Cut-off values for NT-proBNP and troponin based on the European modification of the Mayo 2004 staging for prognosticating AL amyloidosis.

Stage	Markers
I	Troponin < 0.035 mcg/L & NT‐proBNP < 332 ng/L
II	Troponin ≥ 0.035 mcg/L or NT‐proBNP ≥ 332 ng/L
IIIa	Troponin ≥ 0.035 mcg/L & NT‐proBNP < 8500 ng/L
IIIb	Troponin ≥ 0.035 mcg/L & NT‐proBNP ≥ 8500 ng/L

Traditionally, patients who are ineligible for HCT have been treated either with melphalan and dexamethasone or bortezomib-based regimen including bortezomib, melphalan, and dexamethasone or CyBorD [11]. Bortezomib should be used with caution due to its association with worsening heart failure [12]. CyBorD is a more commonly used regimen based on outcomes of trials that demonstrated higher hematologic and organ response compared to BMD [11]. Daratumumab, a monoclonal antibody against the CD38 protein expressed on the clonal plasma cells, was associated with a shorter time to first hematologic and deep response as well as a highly significant improvement in cardiac and renal response in the ANDROMEDA trial either alone or in combination with CyBorD [10-12]. These outcomes were also the highlight of phase II trials that evaluated the impact of daratumumab in patients with refractory and relapsed AL amyloidosis [12]. CD38 plays a role in protecting myeloma cells from immune system destruction [11]. Hence, the level of CD38 expression in AL amyloidosis is proportional to the severity of cardiac involvement and the serum concentration of NT-proBNP [12]. The binding of daratumumab to CD38 results in immune-mediated plasma cell death via multiple mechanisms including apoptosis, complement-dependent cytotoxicity, antibody-dependent cellular cytotoxicity, and antibody-dependent cellular phagocytosis [11]. Besides daratumumab, doxycycline has been associated with a higher rate of organ response and survival in a retrospective study [13]. However, in a recent randomized controlled trial, doxycycline did not prolong survival [14].

Our patient had Mayo stage IIIB AL amyloidosis that remained refractory to multiple chemotherapy regimens and two HCTs, and hence, daratumumab was added with the hope of achieving some cardiac response.
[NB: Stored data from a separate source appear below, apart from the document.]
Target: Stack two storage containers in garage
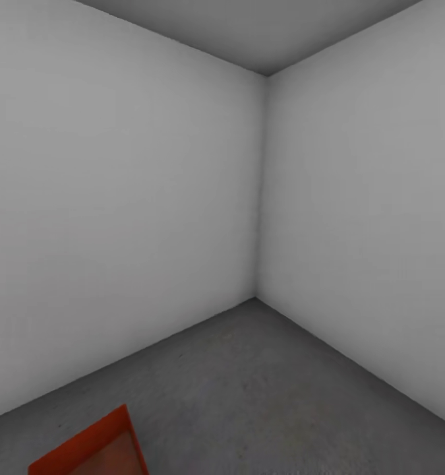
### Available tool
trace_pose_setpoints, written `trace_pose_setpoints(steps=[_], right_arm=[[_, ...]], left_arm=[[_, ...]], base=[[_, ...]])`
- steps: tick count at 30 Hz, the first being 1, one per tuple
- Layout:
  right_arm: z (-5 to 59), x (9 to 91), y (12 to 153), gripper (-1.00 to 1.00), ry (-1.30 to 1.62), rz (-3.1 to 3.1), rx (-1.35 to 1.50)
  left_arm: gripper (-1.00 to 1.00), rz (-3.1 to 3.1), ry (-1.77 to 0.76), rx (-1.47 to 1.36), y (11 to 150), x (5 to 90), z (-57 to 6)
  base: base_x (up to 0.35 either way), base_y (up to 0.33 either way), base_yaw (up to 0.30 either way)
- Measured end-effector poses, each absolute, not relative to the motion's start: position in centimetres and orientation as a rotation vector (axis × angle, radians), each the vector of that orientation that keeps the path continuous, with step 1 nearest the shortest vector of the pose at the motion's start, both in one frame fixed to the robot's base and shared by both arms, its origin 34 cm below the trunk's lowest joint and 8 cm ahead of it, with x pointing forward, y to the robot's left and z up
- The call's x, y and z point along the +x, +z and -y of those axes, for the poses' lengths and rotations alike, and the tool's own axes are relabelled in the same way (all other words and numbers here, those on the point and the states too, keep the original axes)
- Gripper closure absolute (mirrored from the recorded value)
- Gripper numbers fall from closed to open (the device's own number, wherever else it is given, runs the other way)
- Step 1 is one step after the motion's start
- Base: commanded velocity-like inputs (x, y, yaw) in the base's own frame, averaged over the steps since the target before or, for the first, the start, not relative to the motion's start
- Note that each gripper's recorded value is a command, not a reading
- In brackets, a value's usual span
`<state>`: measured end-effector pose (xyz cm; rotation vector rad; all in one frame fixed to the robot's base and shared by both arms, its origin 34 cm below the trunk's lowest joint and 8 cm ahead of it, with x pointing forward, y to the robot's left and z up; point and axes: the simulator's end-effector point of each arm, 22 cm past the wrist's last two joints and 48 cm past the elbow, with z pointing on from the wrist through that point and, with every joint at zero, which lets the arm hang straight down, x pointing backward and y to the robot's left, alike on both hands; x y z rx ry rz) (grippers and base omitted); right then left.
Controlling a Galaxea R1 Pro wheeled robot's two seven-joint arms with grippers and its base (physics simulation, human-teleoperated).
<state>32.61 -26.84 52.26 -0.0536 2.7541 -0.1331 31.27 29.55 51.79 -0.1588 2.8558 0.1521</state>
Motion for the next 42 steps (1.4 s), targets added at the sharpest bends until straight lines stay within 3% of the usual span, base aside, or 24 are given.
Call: trace_pose_setpoints(steps=[19,29,42], right_arm=[[26.3,32.6,52.2,-1.00,-0.119,-2.755,-0.074],[26.2,32.7,52.3,-1.00,-0.119,-2.749,-0.073],[26.6,32.7,52.3,-1.00,-0.126,-2.747,-0.063]], left_arm=[[-1.00,-2.852,0.150,-0.158,51.8,31.4,-29.5],[-1.00,-2.803,0.143,-0.165,52.1,32.4,-29.1],[-1.00,-2.801,0.143,-0.181,52.1,32.4,-29.1]], base=[[0.000,0.000,-0.292],[0.000,0.000,-0.082],[0.000,0.000,-0.263]])
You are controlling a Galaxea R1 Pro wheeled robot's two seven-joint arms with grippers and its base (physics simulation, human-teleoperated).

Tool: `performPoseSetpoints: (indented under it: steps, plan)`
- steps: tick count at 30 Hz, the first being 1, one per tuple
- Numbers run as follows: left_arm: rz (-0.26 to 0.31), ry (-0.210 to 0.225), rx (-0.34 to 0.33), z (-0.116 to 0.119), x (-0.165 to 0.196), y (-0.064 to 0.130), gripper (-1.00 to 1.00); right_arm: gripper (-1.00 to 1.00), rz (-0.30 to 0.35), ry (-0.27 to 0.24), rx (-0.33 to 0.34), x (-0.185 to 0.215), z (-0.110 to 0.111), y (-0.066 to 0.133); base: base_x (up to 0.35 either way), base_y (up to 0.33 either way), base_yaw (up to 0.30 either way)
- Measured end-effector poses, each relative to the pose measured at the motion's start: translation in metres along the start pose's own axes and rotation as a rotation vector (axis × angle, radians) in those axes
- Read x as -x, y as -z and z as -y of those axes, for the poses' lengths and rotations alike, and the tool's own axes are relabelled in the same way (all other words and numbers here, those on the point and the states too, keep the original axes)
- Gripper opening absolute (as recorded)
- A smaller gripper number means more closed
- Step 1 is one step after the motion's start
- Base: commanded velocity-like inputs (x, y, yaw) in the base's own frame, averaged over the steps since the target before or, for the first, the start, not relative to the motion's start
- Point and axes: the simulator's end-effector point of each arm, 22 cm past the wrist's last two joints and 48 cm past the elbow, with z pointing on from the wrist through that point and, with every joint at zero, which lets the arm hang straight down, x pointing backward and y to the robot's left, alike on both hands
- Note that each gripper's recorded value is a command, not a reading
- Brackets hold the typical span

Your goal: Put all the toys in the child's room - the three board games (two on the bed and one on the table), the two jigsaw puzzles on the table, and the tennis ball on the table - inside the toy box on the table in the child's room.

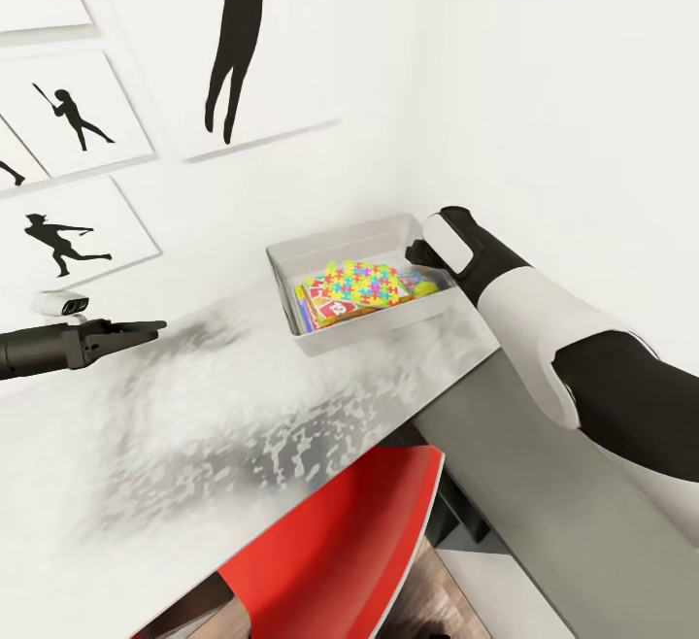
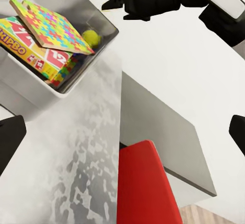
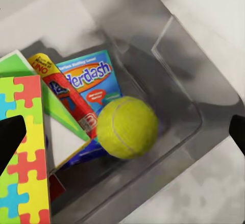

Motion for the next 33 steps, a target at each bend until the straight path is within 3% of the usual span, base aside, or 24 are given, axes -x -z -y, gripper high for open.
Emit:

It is likely that her readmission for acute exacerbation of heart failure was associated with the discontinuation of daratumumab.

4. Conclusion

We present a case of refractory MM complicated by progressive AL cardiomyopathy in the setting of AL amyloidosis. In general, the prognosis is poor. Daratumumab is a novel immune modulating agent that may help even after a few doses and offers hope for cardiac response. However, our patient discontinued it after 6 months due to worsening pancytopenia and allergic reactions. This was followed by hospitalization for acute heart failure exacerbation during which she developed a PEA and expired.